Dataset section:
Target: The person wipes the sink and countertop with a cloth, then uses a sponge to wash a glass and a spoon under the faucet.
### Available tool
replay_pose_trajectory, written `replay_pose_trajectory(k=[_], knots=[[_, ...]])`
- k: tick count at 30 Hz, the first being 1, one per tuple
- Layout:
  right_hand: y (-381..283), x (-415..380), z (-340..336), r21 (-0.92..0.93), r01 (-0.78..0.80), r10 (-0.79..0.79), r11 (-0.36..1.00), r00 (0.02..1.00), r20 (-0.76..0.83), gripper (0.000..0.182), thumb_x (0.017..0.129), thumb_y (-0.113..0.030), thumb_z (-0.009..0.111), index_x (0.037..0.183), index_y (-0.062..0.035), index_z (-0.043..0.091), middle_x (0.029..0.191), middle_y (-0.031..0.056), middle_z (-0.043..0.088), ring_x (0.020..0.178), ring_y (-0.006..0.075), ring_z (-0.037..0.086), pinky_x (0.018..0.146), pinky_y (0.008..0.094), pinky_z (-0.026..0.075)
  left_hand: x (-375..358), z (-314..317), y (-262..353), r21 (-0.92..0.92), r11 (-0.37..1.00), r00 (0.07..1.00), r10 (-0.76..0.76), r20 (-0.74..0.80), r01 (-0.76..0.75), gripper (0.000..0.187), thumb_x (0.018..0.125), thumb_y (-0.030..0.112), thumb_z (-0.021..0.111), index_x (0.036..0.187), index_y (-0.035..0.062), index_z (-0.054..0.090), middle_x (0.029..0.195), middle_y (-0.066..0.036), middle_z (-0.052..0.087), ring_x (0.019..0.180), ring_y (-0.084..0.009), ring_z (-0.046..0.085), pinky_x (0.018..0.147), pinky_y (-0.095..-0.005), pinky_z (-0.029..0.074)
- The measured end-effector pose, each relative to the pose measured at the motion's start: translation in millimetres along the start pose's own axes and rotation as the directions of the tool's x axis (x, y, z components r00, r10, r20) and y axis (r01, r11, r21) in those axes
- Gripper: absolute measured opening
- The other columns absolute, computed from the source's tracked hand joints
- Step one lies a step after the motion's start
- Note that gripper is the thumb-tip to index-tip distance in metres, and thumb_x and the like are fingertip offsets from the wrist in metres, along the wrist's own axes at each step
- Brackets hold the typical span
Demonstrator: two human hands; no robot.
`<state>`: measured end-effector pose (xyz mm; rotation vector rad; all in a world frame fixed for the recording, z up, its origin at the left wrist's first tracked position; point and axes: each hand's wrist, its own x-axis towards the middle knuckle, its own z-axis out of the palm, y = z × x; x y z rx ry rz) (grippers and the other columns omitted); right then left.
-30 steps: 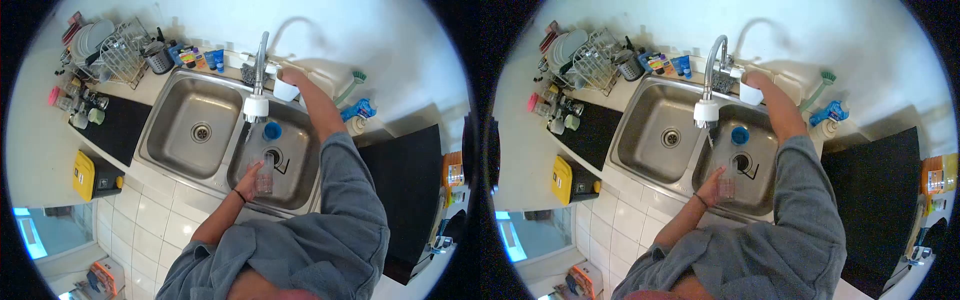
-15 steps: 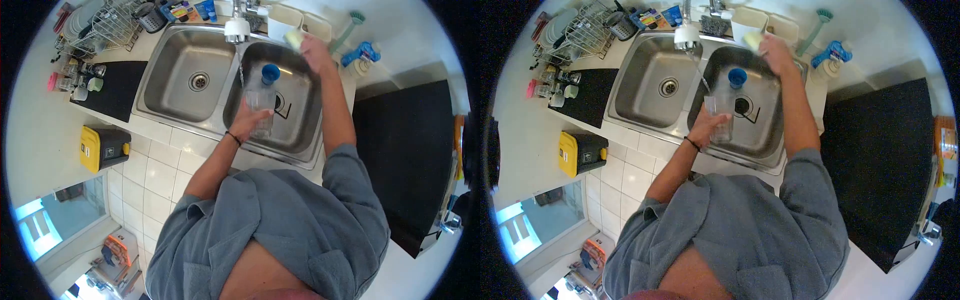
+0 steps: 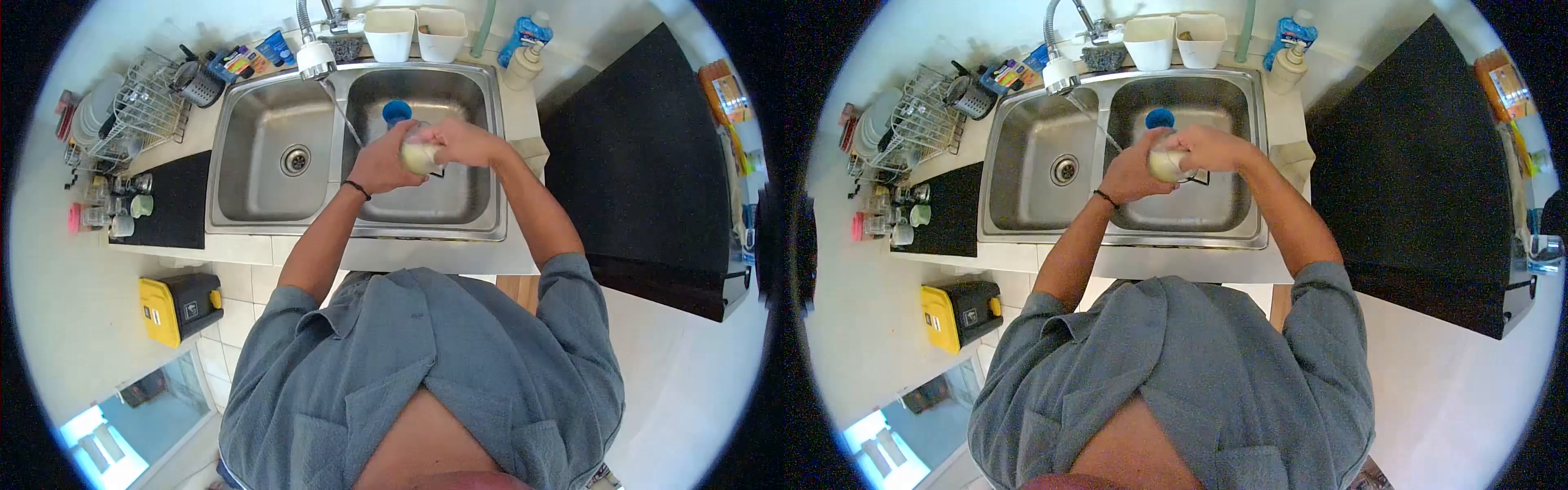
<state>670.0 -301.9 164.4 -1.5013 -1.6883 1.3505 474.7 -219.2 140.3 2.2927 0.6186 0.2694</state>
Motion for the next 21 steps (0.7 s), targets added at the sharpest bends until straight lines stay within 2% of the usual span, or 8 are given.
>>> replay_pose_trajectory(k=[2, 3, 5, 8, 12, 15, 19, 21], knots=[[40.7, 19.5, 15.6, 0.016, -0.026, 0.027, 1.000, 0.999, -0.044, 0.028, 0.076, -0.003, 0.057, 0.102, -0.0035, 0.068, 0.086, 0.0063, 0.067, 0.078, 0.0156, 0.064, 0.071, 0.0343, 0.052, 1.3, 10.7, -9.2, 0.171, 0.976, 0.980, 0.160, -0.122, -0.138, 0.087, 0.059, 0.032, 0.084, 0.135, 0.0164, 0.043, 0.112, -0.012, 0.061, 0.102, -0.0353, 0.063, 0.085, -0.0438, 0.050], [42.0, 24.4, 25.1, 0.352, -0.056, 0.131, 0.934, 0.972, -0.193, 0.026, 0.077, -0.002, 0.056, 0.100, -0.0028, 0.067, 0.088, 0.0063, 0.067, 0.079, 0.0150, 0.063, 0.070, 0.0324, 0.051, 0.5, 10.6, -9.3, 0.263, 0.952, 0.963, 0.207, -0.174, -0.157, 0.086, 0.059, 0.031, 0.083, 0.134, 0.0175, 0.044, 0.111, -0.011, 0.060, 0.101, -0.0345, 0.063, 0.085, -0.0439, 0.051], [32.8, 33.4, 50.3, 0.855, 0.073, 0.433, 0.513, 0.838, -0.331, 0.021, 0.079, 0.001, 0.054, 0.096, -0.0012, 0.067, 0.091, 0.0063, 0.068, 0.081, 0.0138, 0.063, 0.069, 0.0287, 0.050, -2.0, 8.7, -11.4, 0.440, 0.882, 0.913, 0.307, -0.269, -0.167, 0.083, 0.059, 0.030, 0.082, 0.133, 0.0196, 0.046, 0.109, -0.009, 0.059, 0.100, -0.0328, 0.063, 0.083, -0.0440, 0.051], [16.9, 33.4, 66.1, 0.838, 0.164, 0.379, 0.521, 0.835, -0.399, 0.022, 0.081, 0.004, 0.053, 0.097, 0.0005, 0.067, 0.095, 0.0080, 0.068, 0.083, 0.0148, 0.063, 0.067, 0.0255, 0.049, 0.4, -1.2, -25.2, 0.406, 0.883, 0.910, 0.346, -0.228, -0.234, 0.081, 0.059, 0.029, 0.082, 0.131, 0.0198, 0.047, 0.110, -0.008, 0.060, 0.100, -0.0315, 0.062, 0.082, -0.0437, 0.051], [4.3, 13.9, 60.8, 0.529, -0.009, 0.233, 0.848, 0.904, -0.359, 0.026, 0.079, 0.004, 0.054, 0.101, 0.0014, 0.067, 0.098, 0.0088, 0.069, 0.085, 0.0163, 0.065, 0.068, 0.0283, 0.051, 10.0, -16.2, -37.4, 0.187, 0.946, 0.961, 0.275, -0.036, -0.264, 0.083, 0.059, 0.028, 0.083, 0.133, 0.0184, 0.047, 0.117, -0.010, 0.059, 0.107, -0.0334, 0.060, 0.088, -0.0431, 0.050], [10.4, 1.8, 41.7, 0.017, -0.166, 0.166, 0.986, 0.968, -0.187, 0.028, 0.075, 0.003, 0.056, 0.101, 0.0022, 0.068, 0.100, 0.0108, 0.070, 0.085, 0.0227, 0.067, 0.070, 0.0312, 0.052, 17.4, -22.5, -35.7, 0.003, 0.980, 0.958, 0.196, 0.208, -0.201, 0.087, 0.060, 0.027, 0.085, 0.137, 0.0151, 0.045, 0.128, -0.013, 0.058, 0.115, -0.0351, 0.057, 0.097, -0.0407, 0.046], [17.9, -7.1, 36.3, -0.746, 0.121, -0.147, 0.655, 0.989, 0.032, 0.023, 0.073, -0.004, 0.062, 0.095, -0.0025, 0.068, 0.099, 0.0128, 0.068, 0.085, 0.0321, 0.066, 0.074, 0.0378, 0.054, 31.9, -3.2, -60.9, -0.401, 0.896, 0.851, 0.354, 0.387, -0.191, 0.080, 0.061, 0.020, 0.083, 0.132, 0.0090, 0.047, 0.115, -0.012, 0.064, 0.104, -0.0277, 0.062, 0.091, -0.0376, 0.049], [26.9, -11.0, 36.6, -0.842, 0.307, -0.364, 0.443, 0.920, 0.145, 0.021, 0.075, -0.009, 0.062, 0.094, -0.0056, 0.068, 0.097, 0.0135, 0.066, 0.086, 0.0340, 0.065, 0.078, 0.0414, 0.054, 38.0, 4.2, -67.1, -0.614, 0.785, 0.786, 0.429, 0.445, -0.080, 0.074, 0.061, 0.014, 0.081, 0.127, 0.0064, 0.050, 0.107, -0.010, 0.066, 0.096, -0.0239, 0.064, 0.087, -0.0359, 0.050]])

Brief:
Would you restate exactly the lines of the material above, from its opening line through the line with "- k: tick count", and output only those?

Completed exercise:
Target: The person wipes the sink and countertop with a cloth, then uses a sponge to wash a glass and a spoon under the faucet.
### Available tool
replay_pose_trajectory, written `replay_pose_trajectory(k=[_], knots=[[_, ...]])`
- k: tick count at 30 Hz, the first being 1, one per tuple

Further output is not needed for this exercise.